Unámonos ahora al canto del Te Deum. Es una oración expresada musicalmente, cantando con instrumentos, como los antiguos salmistas de Israel. Esa es la manera como el hombre reacciona frente a la belleza, frente a lo que el recordado Papa Juan Pablo II llamó el “Esplendor de la Verdad”, es la manera de expresar el amor.
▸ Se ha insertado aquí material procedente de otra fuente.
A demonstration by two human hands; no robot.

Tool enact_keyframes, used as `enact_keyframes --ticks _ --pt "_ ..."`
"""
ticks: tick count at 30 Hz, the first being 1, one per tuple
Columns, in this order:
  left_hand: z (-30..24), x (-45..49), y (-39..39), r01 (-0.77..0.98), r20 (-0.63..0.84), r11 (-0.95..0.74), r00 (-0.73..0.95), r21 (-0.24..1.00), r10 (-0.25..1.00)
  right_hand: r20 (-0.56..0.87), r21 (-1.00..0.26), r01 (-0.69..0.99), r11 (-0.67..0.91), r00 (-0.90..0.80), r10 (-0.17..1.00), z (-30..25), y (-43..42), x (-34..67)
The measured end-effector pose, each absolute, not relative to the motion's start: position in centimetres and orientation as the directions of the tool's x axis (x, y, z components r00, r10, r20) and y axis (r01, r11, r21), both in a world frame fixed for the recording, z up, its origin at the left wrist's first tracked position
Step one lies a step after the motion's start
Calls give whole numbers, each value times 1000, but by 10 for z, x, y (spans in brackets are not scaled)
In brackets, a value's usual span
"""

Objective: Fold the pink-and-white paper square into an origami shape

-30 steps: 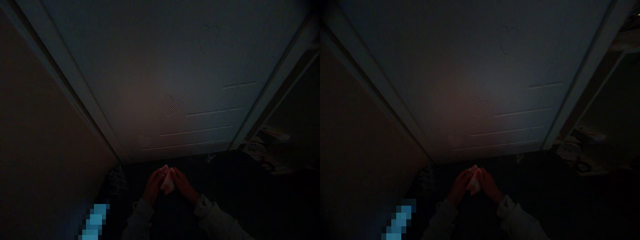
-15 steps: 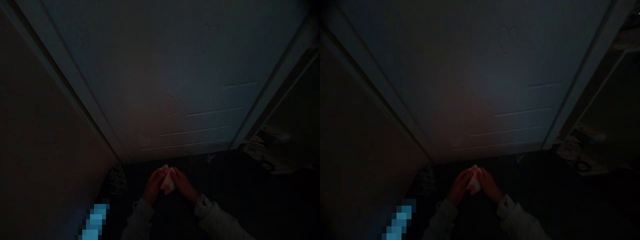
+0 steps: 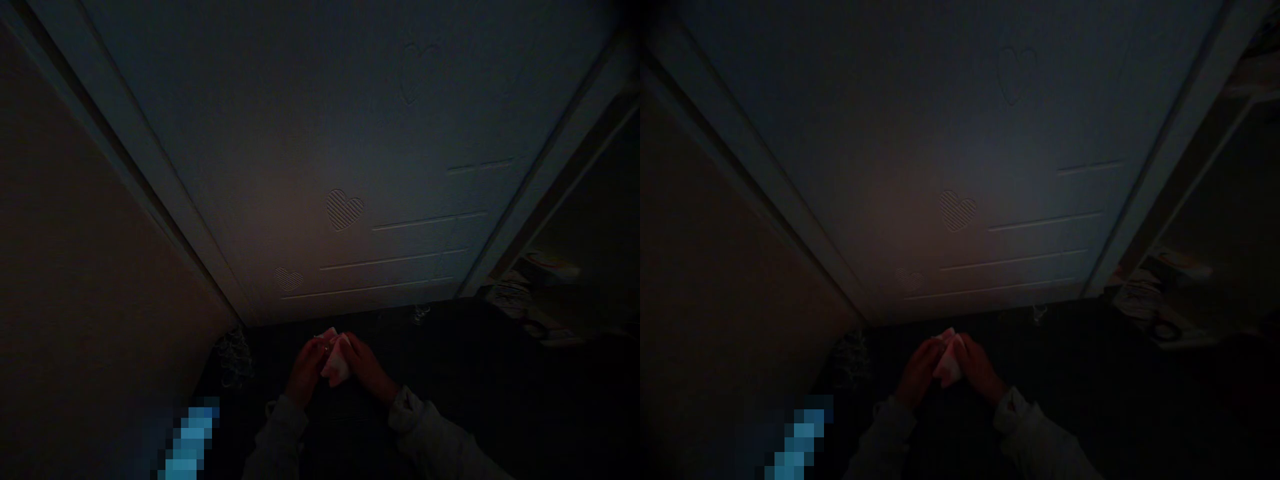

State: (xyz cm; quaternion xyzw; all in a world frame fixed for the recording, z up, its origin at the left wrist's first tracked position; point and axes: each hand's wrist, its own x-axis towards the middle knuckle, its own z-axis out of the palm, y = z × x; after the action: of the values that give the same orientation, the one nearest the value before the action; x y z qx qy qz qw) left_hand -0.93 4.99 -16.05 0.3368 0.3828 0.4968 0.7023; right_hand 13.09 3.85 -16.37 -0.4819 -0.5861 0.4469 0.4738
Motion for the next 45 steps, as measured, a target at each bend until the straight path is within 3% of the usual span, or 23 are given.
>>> enact_keyframes --ticks 45 --pt "-159 -9 48 -407 -190 274 235 872 953 136 -967 205 153 -95 986 -160 38 130"
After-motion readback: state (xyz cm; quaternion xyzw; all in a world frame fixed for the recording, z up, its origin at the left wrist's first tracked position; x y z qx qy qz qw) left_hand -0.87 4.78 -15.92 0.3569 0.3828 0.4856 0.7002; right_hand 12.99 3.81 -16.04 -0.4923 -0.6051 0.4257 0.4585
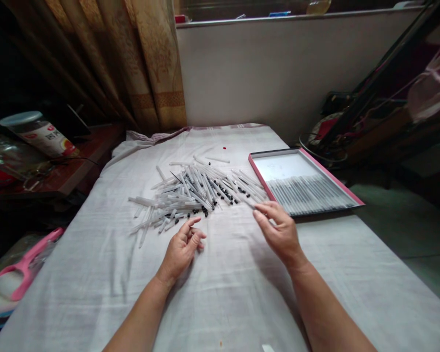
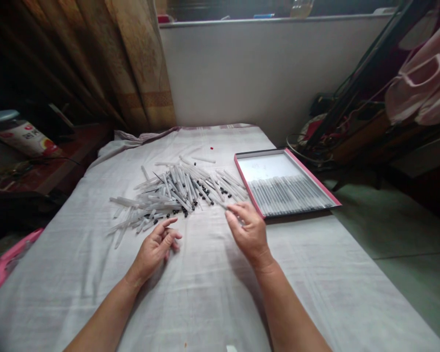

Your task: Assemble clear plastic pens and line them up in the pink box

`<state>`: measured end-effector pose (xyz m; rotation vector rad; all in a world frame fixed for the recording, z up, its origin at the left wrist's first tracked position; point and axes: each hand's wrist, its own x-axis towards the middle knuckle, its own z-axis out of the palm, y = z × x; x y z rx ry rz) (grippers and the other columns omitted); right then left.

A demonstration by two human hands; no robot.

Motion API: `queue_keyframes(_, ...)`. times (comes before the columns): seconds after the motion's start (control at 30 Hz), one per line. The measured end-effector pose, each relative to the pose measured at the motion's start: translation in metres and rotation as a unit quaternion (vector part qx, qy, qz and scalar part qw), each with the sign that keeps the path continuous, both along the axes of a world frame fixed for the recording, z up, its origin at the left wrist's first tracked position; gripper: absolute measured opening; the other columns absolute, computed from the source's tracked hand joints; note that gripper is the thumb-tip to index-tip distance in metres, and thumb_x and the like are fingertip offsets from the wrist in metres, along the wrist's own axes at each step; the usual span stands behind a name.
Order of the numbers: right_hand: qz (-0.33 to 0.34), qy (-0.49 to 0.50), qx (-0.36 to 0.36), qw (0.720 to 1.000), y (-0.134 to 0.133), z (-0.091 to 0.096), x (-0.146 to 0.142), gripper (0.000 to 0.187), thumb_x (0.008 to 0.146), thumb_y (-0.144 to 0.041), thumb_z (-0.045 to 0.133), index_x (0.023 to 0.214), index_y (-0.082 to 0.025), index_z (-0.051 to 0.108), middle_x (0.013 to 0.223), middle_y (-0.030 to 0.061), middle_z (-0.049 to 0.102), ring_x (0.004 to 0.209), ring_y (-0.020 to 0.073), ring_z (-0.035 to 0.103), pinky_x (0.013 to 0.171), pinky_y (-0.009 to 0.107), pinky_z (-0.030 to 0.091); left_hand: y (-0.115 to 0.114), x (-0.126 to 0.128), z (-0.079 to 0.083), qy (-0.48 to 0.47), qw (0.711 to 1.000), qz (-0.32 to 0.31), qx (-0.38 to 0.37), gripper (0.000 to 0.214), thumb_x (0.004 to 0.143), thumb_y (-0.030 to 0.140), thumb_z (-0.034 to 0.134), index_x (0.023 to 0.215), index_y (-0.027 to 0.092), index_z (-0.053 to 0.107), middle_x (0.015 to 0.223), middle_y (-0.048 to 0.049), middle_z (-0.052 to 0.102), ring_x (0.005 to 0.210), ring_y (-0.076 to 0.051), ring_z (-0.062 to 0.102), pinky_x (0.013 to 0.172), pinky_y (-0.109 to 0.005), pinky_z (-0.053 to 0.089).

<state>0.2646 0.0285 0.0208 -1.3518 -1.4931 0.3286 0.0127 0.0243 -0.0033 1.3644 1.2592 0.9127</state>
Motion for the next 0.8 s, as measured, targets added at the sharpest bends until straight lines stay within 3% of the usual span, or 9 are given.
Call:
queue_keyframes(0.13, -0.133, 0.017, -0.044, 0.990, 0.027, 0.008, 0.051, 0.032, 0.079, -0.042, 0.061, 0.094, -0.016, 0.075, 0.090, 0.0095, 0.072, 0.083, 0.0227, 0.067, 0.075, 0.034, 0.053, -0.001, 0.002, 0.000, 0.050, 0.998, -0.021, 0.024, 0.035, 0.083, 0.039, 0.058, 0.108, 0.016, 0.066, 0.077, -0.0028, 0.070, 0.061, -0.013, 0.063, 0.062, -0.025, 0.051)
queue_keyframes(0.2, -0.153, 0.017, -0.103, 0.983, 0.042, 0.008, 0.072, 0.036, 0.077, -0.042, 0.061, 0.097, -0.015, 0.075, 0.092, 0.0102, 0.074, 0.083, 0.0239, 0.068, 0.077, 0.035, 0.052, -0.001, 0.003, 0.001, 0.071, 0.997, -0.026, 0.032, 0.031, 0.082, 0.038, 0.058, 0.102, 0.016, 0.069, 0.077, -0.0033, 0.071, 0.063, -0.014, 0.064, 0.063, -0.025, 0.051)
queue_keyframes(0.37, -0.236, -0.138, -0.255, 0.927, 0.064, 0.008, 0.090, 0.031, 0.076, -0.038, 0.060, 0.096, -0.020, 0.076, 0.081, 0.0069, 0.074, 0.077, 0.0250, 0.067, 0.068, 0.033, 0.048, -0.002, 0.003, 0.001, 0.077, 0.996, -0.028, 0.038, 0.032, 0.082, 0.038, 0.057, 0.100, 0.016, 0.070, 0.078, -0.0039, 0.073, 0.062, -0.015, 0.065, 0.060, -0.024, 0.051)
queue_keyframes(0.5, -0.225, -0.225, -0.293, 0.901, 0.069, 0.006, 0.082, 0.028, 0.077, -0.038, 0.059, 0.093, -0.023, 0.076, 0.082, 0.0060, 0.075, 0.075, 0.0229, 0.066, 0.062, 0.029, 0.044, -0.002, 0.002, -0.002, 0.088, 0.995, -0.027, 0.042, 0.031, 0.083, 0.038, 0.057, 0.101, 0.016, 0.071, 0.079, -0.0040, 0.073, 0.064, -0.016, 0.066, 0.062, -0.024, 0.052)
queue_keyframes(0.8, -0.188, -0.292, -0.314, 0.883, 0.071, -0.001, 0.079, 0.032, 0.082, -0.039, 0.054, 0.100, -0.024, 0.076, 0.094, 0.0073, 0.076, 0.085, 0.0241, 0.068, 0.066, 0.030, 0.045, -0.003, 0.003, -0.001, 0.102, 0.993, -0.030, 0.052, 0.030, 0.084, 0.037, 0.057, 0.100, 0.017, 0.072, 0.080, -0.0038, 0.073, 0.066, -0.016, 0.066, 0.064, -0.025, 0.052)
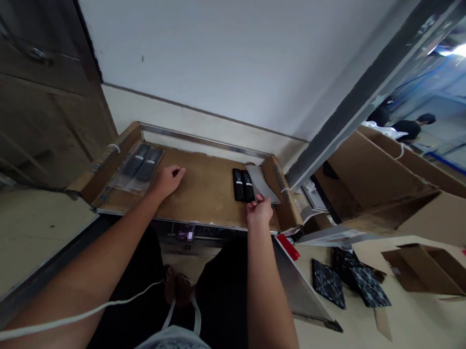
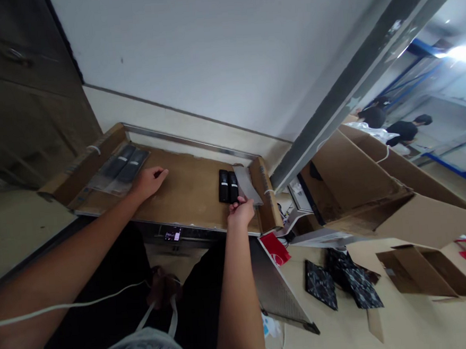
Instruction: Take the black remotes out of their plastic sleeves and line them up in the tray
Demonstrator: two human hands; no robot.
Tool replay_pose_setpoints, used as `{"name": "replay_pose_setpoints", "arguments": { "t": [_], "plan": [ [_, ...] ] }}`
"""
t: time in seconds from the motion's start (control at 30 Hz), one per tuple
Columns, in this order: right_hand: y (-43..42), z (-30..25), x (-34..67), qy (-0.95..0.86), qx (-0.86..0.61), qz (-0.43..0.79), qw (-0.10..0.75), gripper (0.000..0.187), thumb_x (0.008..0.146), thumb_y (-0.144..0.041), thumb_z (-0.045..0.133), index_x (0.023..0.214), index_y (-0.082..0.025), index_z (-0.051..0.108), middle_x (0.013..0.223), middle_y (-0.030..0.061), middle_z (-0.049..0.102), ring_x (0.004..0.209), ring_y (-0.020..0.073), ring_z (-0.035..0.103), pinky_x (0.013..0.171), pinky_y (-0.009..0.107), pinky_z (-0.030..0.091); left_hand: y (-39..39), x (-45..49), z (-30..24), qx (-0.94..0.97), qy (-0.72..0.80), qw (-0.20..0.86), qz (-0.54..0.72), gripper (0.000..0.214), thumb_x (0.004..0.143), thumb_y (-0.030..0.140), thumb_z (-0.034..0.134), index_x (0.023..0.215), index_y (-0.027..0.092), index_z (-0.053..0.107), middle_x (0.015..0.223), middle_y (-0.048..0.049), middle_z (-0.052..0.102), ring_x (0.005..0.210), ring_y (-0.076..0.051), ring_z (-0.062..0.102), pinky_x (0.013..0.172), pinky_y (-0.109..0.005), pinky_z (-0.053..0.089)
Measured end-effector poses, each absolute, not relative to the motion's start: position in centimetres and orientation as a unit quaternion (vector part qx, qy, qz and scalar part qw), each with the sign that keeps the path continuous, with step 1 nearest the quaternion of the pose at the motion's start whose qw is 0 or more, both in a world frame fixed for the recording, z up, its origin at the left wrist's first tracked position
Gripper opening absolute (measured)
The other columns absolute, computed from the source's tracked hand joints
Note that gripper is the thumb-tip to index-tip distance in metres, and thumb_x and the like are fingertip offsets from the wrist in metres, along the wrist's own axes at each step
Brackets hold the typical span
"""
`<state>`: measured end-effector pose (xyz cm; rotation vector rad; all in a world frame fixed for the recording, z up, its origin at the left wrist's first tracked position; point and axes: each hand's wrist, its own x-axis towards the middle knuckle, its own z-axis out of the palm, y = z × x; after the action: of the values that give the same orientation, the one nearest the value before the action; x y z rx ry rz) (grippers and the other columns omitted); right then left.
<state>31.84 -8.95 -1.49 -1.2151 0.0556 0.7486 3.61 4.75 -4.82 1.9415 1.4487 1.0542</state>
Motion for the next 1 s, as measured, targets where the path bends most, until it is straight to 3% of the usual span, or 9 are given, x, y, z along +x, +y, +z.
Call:
{"name": "replay_pose_setpoints", "arguments": {
  "t": [0.17, 0.47, 0.57, 0.63, 0.73, 0.87, 1.0],
  "plan": [
    [-8.5, -1.9, 29.8, 0.021, -0.562, 0.353, 0.748, 0.028, 0.106, -0.032, 0.022, 0.089, -0.024, 0.042, 0.066, -0.0091, 0.051, 0.037, 0.0039, 0.033, 0.038, 0.016, 0.029, 4.8, 3.5, -5.0, 0.713, 0.533, 0.249, 0.381, 0.034, 0.091, 0.046, 0.055, 0.089, 0.017, 0.073, 0.087, -0.0075, 0.072, 0.075, -0.018, 0.059, 0.069, -0.029, 0.04],
    [-13.1, -2.8, 29.5, -0.02, -0.583, 0.308, 0.752, 0.012, 0.093, -0.034, 0.044, 0.087, -0.024, 0.043, 0.071, -0.0083, 0.058, 0.038, 0.0041, 0.035, 0.038, 0.018, 0.029, 4.7, 3.6, -4.7, 0.715, 0.534, 0.24, 0.382, 0.034, 0.09, 0.046, 0.054, 0.087, 0.018, 0.073, 0.084, -0.0073, 0.072, 0.074, -0.019, 0.059, 0.069, -0.029, 0.041],
    [-15.4, -4.3, 28.1, -0.048, -0.611, 0.299, 0.732, 0.017, 0.088, -0.04, 0.047, 0.094, -0.023, 0.048, 0.068, -0.0086, 0.058, 0.037, 0.0058, 0.035, 0.039, 0.02, 0.028, 4.6, 3.6, -4.7, 0.716, 0.53, 0.244, 0.384, 0.033, 0.09, 0.045, 0.055, 0.086, 0.018, 0.073, 0.082, -0.0065, 0.071, 0.072, -0.018, 0.058, 0.069, -0.029, 0.041],
    [-16.3, -5.0, 26.6, -0.122, -0.652, 0.303, 0.685, 0.028, 0.089, -0.046, 0.046, 0.101, -0.022, 0.055, 0.061, -0.0087, 0.056, 0.037, 0.0082, 0.036, 0.04, 0.021, 0.028, 4.6, 3.7, -4.9, 0.713, 0.532, 0.244, 0.386, 0.033, 0.09, 0.045, 0.055, 0.085, 0.018, 0.072, 0.08, -0.0059, 0.07, 0.071, -0.018, 0.057, 0.068, -0.029, 0.041],
    [-15.9, -4.8, 24.4, -0.355, -0.71, 0.278, 0.541, 0.034, 0.094, -0.046, 0.043, 0.095, -0.02, 0.065, 0.058, -0.0036, 0.058, 0.05, 0.0132, 0.053, 0.051, 0.024, 0.039, 4.8, 3.6, -5.4, 0.712, 0.527, 0.246, 0.394, 0.035, 0.091, 0.048, 0.055, 0.084, 0.017, 0.07, 0.078, -0.0054, 0.069, 0.072, -0.017, 0.057, 0.069, -0.029, 0.042],
    [-12.4, -2.7, 22.2, -0.627, -0.704, 0.152, 0.298, 0.032, 0.101, -0.034, 0.044, 0.088, -0.02, 0.07, 0.079, 0.0061, 0.072, 0.077, 0.0179, 0.067, 0.074, 0.026, 0.045, 4.4, 4.3, -4.5, 0.669, 0.512, 0.281, 0.459, 0.035, 0.092, 0.046, 0.052, 0.094, 0.015, 0.068, 0.091, -0.0078, 0.07, 0.084, -0.019, 0.062, 0.077, -0.029, 0.047],
    [-7.4, -1.9, 20.1, -0.677, -0.698, 0.105, 0.207, 0.035, 0.103, -0.032, 0.046, 0.088, -0.013, 0.071, 0.081, 0.006, 0.073, 0.079, 0.0136, 0.067, 0.076, 0.021, 0.048, -1.5, 7.8, -0.2, 0.688, 0.416, 0.316, 0.503, 0.035, 0.095, 0.046, 0.047, 0.104, 0.017, 0.066, 0.106, -0.0109, 0.069, 0.098, -0.022, 0.064, 0.087, -0.034, 0.05]
  ]
}}
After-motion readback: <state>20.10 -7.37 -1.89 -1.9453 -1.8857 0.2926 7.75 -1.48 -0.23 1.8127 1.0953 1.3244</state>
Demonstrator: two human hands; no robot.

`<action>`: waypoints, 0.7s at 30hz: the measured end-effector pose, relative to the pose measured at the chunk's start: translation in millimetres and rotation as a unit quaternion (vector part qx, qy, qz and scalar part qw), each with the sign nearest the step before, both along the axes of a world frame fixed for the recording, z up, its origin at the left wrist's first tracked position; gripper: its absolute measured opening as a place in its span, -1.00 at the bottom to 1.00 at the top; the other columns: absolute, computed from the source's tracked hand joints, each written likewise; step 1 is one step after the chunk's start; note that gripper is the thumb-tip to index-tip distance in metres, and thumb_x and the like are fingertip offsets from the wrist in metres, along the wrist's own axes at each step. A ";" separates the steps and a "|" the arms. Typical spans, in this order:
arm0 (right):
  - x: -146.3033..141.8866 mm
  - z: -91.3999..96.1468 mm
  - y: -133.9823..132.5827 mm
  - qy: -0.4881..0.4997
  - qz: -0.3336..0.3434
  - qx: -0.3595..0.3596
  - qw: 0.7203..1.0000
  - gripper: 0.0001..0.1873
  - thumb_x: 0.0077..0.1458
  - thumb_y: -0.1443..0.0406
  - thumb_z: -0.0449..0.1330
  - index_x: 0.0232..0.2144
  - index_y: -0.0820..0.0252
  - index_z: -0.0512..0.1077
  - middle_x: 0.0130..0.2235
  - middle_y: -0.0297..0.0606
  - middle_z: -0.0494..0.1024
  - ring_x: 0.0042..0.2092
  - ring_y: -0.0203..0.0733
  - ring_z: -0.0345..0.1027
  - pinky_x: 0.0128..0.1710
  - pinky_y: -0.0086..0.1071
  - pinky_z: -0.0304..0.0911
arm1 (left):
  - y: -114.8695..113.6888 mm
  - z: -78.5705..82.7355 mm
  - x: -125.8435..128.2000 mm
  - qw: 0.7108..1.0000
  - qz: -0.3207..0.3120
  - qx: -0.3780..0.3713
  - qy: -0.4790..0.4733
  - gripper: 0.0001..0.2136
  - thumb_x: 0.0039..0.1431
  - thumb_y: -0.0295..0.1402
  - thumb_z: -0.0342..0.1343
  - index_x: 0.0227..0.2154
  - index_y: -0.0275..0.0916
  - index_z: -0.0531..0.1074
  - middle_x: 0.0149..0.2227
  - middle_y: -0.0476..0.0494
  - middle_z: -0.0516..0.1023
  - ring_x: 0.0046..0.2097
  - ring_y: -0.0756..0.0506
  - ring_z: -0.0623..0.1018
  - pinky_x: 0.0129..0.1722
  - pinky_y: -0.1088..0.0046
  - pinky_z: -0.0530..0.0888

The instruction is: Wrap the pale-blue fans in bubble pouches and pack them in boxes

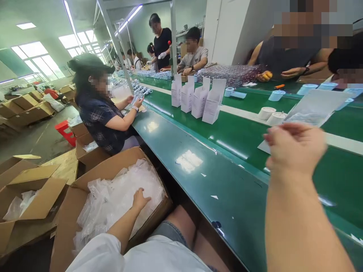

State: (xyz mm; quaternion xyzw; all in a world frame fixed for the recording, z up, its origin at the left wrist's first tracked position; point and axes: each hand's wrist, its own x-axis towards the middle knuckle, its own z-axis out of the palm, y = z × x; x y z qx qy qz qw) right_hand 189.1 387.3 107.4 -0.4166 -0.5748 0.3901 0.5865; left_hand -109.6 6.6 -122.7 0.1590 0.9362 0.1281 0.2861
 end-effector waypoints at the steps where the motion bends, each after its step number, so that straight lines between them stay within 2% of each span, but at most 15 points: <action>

Ahora nos dirigimos a Dios, lo reconocemos como Dios en espíritu de alabanza y de gratitud, tratando de hacerlo como lo hacen los pequeños, los niños que, a diferencia de “los grandes”, nunca pierden de vista que tienen un padre y solo aspiran a conocer todo lo que el papá sabe acerca de esa cosa, para los niños tan misteriosa y tan fascinante, que es la vida.

† Antonio Moreno Casamitjana
Arzobispo de la Ssma. Concepción


CONCEPCIÓN, 18 de septiembre de 2006.